[SOLVED] Procedure Triggers Fired Every Tick Break Local Variables

Published by rmsandegs on
Issue description

I don't know whether this is technically a bug or not, but I am listing it as one because I feel that this is not intended behavior.

The problem is that the local variables are registered every time the procedure is triggered, so they reset to 0 every time the procedure is called. Example:

Pircure of procedure (right click > open image in new tab if you can't see)

The variable "effectTimer" is registered and set to 0 every time "executeProcedure" is called, so it will always be 0 and thus the condition will never be met, no matter how many times the procedure is fired.

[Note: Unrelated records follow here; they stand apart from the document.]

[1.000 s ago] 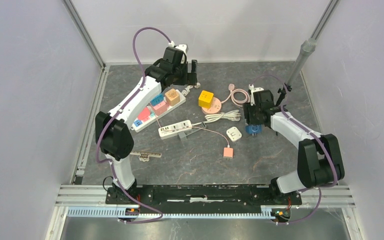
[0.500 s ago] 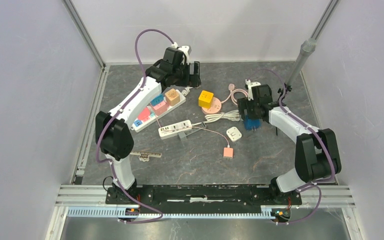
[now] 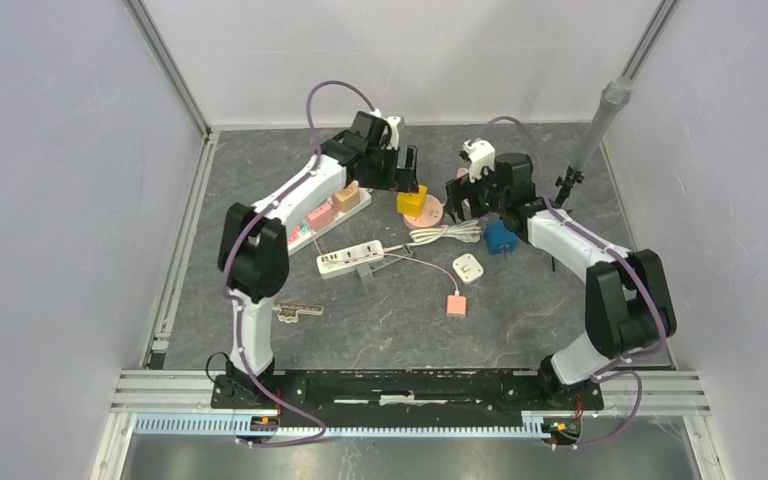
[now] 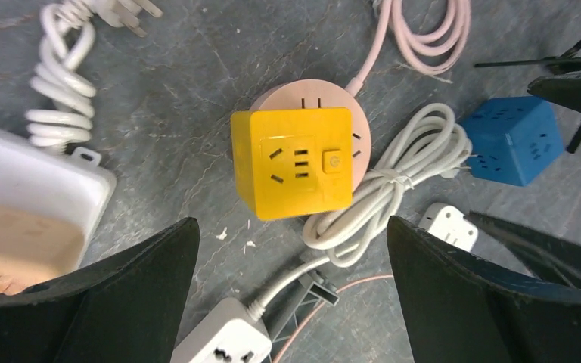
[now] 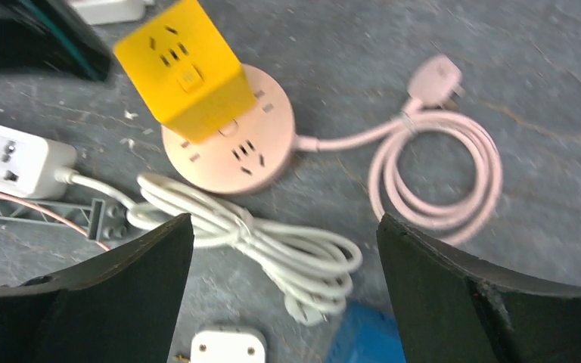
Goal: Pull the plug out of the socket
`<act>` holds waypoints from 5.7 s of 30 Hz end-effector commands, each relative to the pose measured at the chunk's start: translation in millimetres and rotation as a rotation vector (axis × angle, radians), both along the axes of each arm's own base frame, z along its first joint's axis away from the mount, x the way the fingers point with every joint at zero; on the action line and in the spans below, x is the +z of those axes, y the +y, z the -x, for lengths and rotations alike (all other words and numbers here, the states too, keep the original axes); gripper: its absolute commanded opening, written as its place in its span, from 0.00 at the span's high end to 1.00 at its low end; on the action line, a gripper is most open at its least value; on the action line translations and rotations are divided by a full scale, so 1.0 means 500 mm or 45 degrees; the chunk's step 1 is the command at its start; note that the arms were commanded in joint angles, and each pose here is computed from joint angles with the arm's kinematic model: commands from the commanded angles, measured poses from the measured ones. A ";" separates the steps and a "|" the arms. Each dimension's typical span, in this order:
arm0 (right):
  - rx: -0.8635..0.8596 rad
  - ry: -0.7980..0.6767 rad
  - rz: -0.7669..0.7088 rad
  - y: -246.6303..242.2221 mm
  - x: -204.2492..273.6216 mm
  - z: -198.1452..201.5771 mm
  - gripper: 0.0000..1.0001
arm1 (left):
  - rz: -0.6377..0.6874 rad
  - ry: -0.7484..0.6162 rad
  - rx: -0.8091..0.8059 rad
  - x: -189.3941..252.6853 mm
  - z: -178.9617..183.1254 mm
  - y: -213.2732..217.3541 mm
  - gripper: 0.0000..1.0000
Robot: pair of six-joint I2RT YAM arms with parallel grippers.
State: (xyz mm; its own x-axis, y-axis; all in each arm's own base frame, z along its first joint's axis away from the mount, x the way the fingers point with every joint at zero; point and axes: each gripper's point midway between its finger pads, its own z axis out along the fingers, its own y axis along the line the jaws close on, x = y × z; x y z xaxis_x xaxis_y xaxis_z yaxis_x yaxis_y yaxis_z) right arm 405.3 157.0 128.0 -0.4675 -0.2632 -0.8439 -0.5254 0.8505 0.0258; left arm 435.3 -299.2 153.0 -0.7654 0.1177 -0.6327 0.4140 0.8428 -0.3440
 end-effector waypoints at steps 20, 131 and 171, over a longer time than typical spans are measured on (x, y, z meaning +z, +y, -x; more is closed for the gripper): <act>-0.202 0.347 -0.352 0.096 -0.123 -0.081 0.53 | -0.174 0.030 -0.070 -0.144 -0.040 -0.065 0.17; -0.177 0.594 -0.018 0.095 -0.291 0.053 0.66 | -0.146 0.133 -0.050 -0.062 0.019 -0.101 0.82; -0.233 0.614 0.251 0.039 -0.355 0.087 0.64 | -0.097 0.046 0.104 -0.026 -0.011 -0.086 0.83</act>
State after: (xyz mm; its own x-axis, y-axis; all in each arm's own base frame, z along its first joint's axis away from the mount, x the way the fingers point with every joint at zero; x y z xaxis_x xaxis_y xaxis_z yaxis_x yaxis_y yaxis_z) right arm 426.8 220.5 37.8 -0.6636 -0.1374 -0.7354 -0.3784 0.9096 0.1715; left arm 424.8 -321.9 82.1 -0.8752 0.1845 -0.4471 0.3209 0.9131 -0.2514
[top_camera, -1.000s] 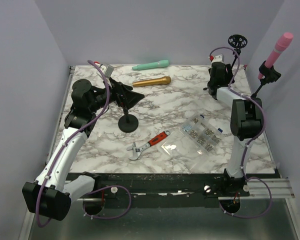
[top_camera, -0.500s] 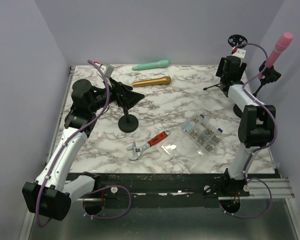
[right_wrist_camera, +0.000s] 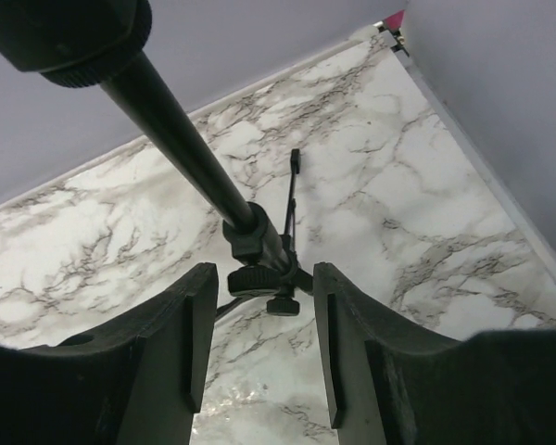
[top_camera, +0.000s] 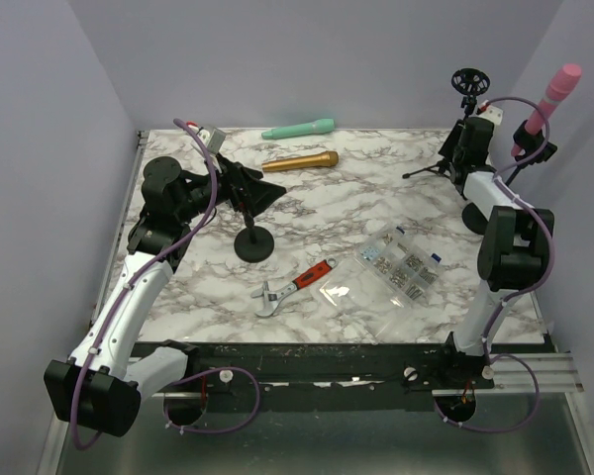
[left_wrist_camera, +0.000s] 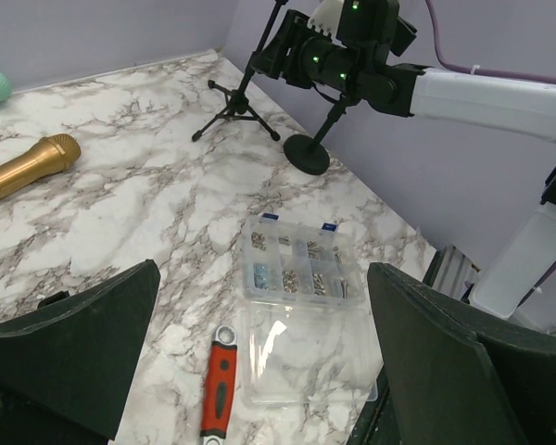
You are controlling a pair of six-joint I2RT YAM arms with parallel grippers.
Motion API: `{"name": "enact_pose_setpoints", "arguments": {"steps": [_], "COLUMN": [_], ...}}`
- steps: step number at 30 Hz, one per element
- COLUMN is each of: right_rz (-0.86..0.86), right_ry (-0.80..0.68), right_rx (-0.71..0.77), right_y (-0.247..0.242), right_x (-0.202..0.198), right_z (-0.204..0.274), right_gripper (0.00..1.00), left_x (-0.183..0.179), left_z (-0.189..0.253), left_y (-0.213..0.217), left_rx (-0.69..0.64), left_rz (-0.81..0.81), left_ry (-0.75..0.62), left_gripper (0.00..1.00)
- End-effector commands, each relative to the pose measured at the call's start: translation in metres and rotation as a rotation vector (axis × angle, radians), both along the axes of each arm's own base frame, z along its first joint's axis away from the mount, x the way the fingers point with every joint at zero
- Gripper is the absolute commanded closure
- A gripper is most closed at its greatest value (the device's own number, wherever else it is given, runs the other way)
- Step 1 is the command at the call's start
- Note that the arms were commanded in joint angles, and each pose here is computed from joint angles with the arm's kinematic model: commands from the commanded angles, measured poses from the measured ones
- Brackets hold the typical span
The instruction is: Remove the microphone from the stand
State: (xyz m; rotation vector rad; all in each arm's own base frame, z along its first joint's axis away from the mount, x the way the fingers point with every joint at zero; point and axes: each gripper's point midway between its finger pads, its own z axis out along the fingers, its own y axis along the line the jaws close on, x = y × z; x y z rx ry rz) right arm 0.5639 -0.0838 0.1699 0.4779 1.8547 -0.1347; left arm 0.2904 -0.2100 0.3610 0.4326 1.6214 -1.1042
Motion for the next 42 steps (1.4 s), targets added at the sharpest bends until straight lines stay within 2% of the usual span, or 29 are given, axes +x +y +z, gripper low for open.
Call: {"name": "enact_pose_setpoints", "arguments": {"steps": [1, 3, 5, 8, 10, 14, 19, 22, 30, 32, 33, 35, 42], "right_rz": [0.034, 0.052, 0.06, 0.068, 0.053, -0.007, -0.078, -0.095, -0.02, -0.021, -0.026, -0.029, -0.03], "right_ry": [-0.02, -0.012, 0.004, 0.038, 0.063, 0.17, 0.359, 0.442, 0.392, 0.377, 0.361, 0.325, 0.165], "right_rx": [0.033, 0.032, 0.032, 0.003, -0.044, -0.217, -0.769, -0.961, -0.954, -0.935, -0.918, -0.866, -0.637], "right_y": [0.005, 0.007, 0.008, 0.006, 0.001, -0.019, -0.022, -0.024, -0.004, -0.001, 0.001, 0.004, 0.021], "right_x": [0.008, 0.011, 0.012, 0.009, 0.007, -0.004, -0.017, -0.014, -0.001, 0.0, 0.0, 0.0, -0.005], "right_z": [-0.007, -0.01, -0.014, -0.017, -0.018, -0.027, -0.031, -0.032, -0.03, -0.029, -0.027, -0.021, 0.02], "right_gripper": [0.53, 0.59, 0.7, 0.92, 0.99, 0.99, 0.99, 0.99, 0.99, 0.92, 0.8, 0.63, 0.35], "left_x": [-0.003, -0.002, -0.002, -0.002, -0.003, -0.004, -0.004, -0.004, -0.001, -0.001, -0.001, -0.001, -0.002], "left_z": [0.008, 0.008, 0.008, 0.008, 0.008, 0.01, 0.01, 0.008, 0.004, 0.005, 0.005, 0.005, 0.007], "left_y": [-0.002, -0.002, -0.002, -0.002, -0.002, -0.002, -0.002, -0.003, -0.003, -0.003, -0.003, -0.003, -0.003], "left_rx": [0.0, 0.001, 0.002, 0.004, 0.003, -0.001, -0.005, -0.004, 0.005, 0.005, 0.005, 0.006, 0.005], "left_rz": [-0.013, -0.011, -0.009, -0.006, -0.008, -0.011, -0.014, -0.014, -0.011, -0.011, -0.011, -0.011, -0.014], "left_ry": [-0.017, -0.015, -0.015, -0.016, -0.016, -0.018, -0.019, -0.014, -0.006, -0.007, -0.006, -0.009, -0.012], "left_gripper": [0.01, 0.01, 0.02, 0.01, 0.01, 0.02, 0.02, 0.01, 0.01, 0.01, 0.01, 0.01, 0.01]}}
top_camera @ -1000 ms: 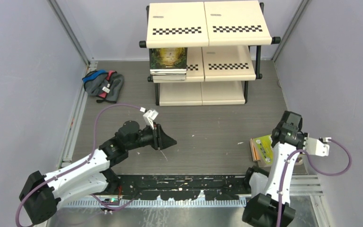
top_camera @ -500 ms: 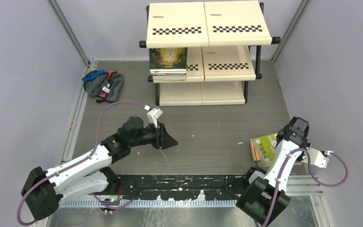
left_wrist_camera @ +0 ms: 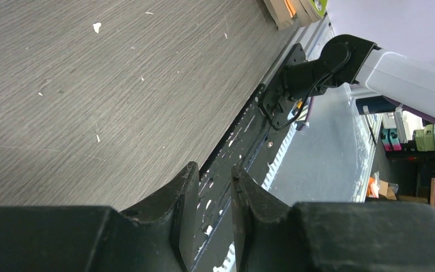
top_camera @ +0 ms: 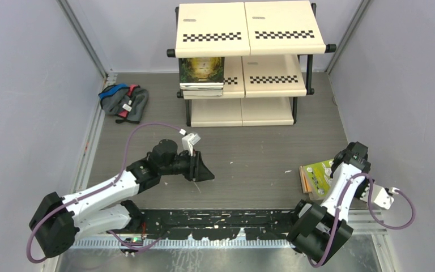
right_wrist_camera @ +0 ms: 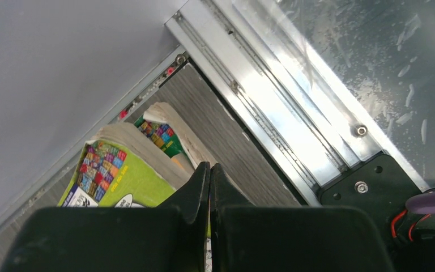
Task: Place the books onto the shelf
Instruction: Move the book to the center of the board.
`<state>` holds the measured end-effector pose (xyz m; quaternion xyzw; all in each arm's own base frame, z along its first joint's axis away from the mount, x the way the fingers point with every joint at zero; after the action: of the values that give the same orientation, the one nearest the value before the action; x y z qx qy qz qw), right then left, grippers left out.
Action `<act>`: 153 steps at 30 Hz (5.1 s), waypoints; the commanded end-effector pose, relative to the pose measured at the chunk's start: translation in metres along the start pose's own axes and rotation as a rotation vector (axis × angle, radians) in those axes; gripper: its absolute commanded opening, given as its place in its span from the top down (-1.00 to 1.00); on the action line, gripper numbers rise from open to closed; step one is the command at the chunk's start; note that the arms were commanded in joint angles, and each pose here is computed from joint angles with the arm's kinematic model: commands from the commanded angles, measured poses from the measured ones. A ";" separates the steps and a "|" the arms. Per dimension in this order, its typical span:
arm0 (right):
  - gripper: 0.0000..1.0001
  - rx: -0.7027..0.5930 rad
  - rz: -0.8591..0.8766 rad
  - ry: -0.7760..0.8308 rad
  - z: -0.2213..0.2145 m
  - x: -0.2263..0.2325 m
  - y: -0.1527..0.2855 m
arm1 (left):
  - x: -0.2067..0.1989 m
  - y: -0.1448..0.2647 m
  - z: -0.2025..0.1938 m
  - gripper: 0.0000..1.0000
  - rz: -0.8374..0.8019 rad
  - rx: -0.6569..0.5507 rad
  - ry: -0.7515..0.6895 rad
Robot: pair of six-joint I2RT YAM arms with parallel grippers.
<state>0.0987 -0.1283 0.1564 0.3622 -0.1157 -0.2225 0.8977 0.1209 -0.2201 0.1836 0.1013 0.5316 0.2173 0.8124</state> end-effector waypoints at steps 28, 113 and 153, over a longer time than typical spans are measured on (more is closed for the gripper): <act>0.99 0.255 -0.056 -0.258 -0.056 0.019 -0.079 | -0.005 -0.006 0.004 0.52 -0.040 -0.013 0.011; 0.98 0.377 0.536 0.442 -0.207 0.086 0.090 | 0.016 -0.026 -0.003 -0.03 -0.009 -0.287 0.059; 0.98 0.405 0.694 0.585 -0.239 0.061 0.122 | 0.021 -0.141 0.020 -0.80 -0.333 -0.380 0.243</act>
<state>0.2941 0.0564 0.0808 0.4973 -0.0593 0.2182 0.8376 0.1777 -0.3210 0.1122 -0.1448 0.5892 0.2086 0.7671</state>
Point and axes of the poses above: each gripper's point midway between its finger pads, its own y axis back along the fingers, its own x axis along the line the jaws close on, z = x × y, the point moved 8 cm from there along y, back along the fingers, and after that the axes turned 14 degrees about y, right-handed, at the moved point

My way of remedying this is to register effectTimer outside of executeProcedure, so it is set to 0 once when the procedure is initialized and never again. Now the condition can be met:

Picture of "fixed" procedure (open image in new tab if you can't see)

One potentially dangerous side effect of doing it this way is that executeProcedure can now no longer be static or it can't reference / modify effectTimer-- At least, it can't according to my testing and my limited knowledge of Java. I hope this issue can be solved without a re-write of the entire way procedures are called.

EDIT: Upon messing with this some more, the situation looks pretty intense. I had to make the entire EffectCustom class that triggers the procedure non-static, and create a variable instance of the procedure just to get this to work, which it does, but still not ideal. I'm probably missing a very simple solution somewhere but this is the conclusion I came to with my limited understanding.

Issue comments

and create a variable instance of the procedure

No don't do this, this will not work with multiple variation of same element.

 

Local variable is local by its definition and is not meant for this.

Please look at https://mcreator.net/wiki/variables

To make block timer for example, store counter in NBT, not in local variable which is not intended for this. In general you need to bind counter to some type of data storage, be it NBT or global variable.

I see. Well in that case, I'll just bind it to the entity's NBT, as I will need a separate counter for every entity that has the effect. Thanks for the link as well. It was very informative.